Where the string "cube" occurs in the material below, report the whole line.

[[ DATA FOR THE TASK, beginning ]]

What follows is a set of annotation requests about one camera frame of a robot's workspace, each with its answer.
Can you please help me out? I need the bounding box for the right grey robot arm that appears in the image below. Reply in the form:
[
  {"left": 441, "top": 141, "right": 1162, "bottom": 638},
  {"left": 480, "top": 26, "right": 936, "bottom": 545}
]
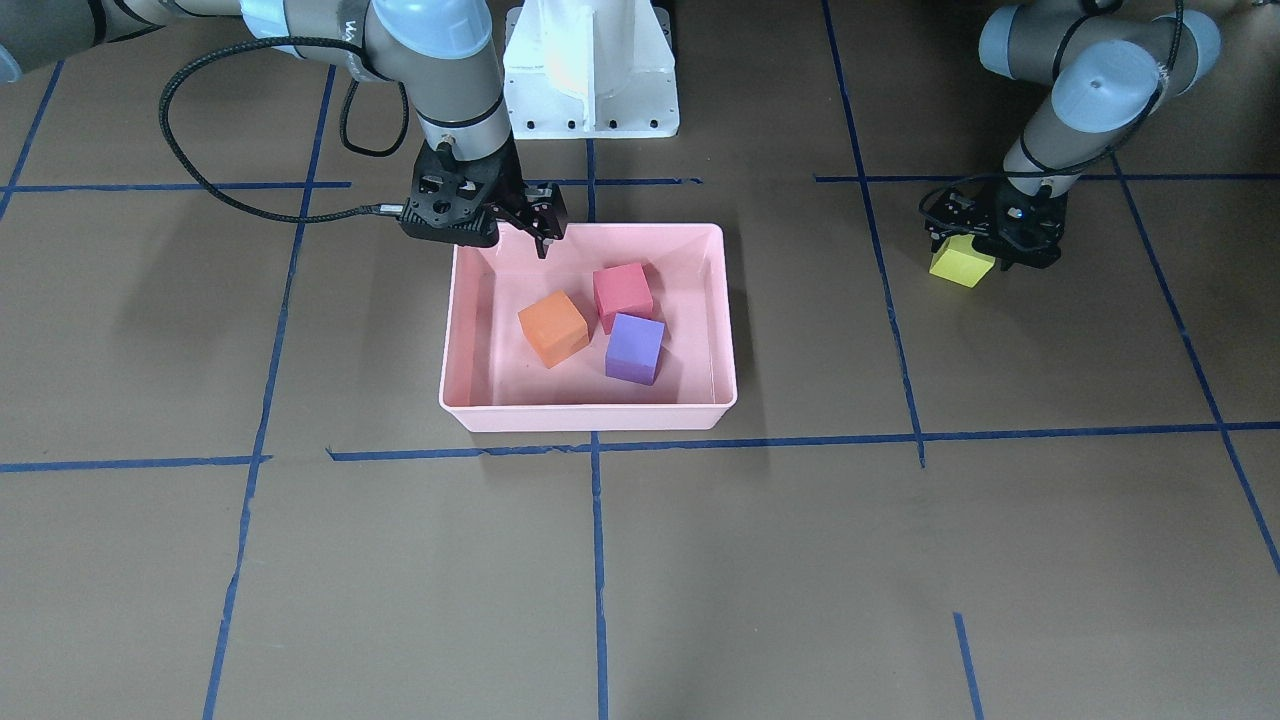
[{"left": 1, "top": 1, "right": 567, "bottom": 258}]

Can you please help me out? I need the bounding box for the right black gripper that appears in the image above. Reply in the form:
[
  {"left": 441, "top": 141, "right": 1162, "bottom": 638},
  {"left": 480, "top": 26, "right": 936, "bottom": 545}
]
[{"left": 399, "top": 140, "right": 568, "bottom": 260}]

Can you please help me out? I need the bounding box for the orange foam cube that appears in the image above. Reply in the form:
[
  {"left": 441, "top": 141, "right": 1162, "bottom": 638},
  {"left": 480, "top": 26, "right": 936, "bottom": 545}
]
[{"left": 517, "top": 290, "right": 591, "bottom": 369}]

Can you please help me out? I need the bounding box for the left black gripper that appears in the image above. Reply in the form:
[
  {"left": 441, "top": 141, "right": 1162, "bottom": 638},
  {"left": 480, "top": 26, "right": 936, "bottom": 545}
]
[{"left": 920, "top": 178, "right": 1068, "bottom": 272}]

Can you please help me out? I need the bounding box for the purple foam cube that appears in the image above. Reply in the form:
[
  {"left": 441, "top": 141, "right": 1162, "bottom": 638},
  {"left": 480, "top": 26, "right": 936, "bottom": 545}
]
[{"left": 604, "top": 313, "right": 666, "bottom": 386}]

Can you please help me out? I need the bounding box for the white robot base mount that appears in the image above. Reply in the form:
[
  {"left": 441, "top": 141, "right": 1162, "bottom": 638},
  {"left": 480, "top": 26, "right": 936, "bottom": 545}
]
[{"left": 500, "top": 1, "right": 681, "bottom": 141}]

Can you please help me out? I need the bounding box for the black braided cable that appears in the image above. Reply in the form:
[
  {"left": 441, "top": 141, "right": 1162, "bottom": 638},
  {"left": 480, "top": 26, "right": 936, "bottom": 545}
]
[{"left": 159, "top": 36, "right": 413, "bottom": 224}]

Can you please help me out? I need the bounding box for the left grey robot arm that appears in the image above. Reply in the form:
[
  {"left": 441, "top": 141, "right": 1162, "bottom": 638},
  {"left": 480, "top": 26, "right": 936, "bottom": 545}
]
[{"left": 919, "top": 1, "right": 1222, "bottom": 287}]

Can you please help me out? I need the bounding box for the red foam cube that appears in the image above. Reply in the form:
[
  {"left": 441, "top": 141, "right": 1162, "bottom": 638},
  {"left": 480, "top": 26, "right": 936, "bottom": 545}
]
[{"left": 591, "top": 263, "right": 654, "bottom": 334}]

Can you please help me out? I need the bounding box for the yellow foam cube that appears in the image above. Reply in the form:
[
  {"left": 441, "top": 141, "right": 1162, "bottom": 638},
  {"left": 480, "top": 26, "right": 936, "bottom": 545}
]
[{"left": 929, "top": 234, "right": 997, "bottom": 288}]

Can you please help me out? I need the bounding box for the pink plastic bin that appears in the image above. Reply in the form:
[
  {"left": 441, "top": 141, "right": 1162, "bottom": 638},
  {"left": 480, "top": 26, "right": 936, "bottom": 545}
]
[{"left": 438, "top": 223, "right": 739, "bottom": 433}]

[[ DATA FOR THE TASK, end ]]

### SOLUTION:
Can you please help me out? I need the bounding box for the orange foam cube that appears in the image above. Reply in the form:
Can you please help me out? I need the bounding box for the purple foam cube that appears in the image above. Reply in the form:
Can you please help me out? I need the bounding box for the red foam cube that appears in the image above. Reply in the form:
Can you please help me out? I need the bounding box for the yellow foam cube that appears in the image above. Reply in the form:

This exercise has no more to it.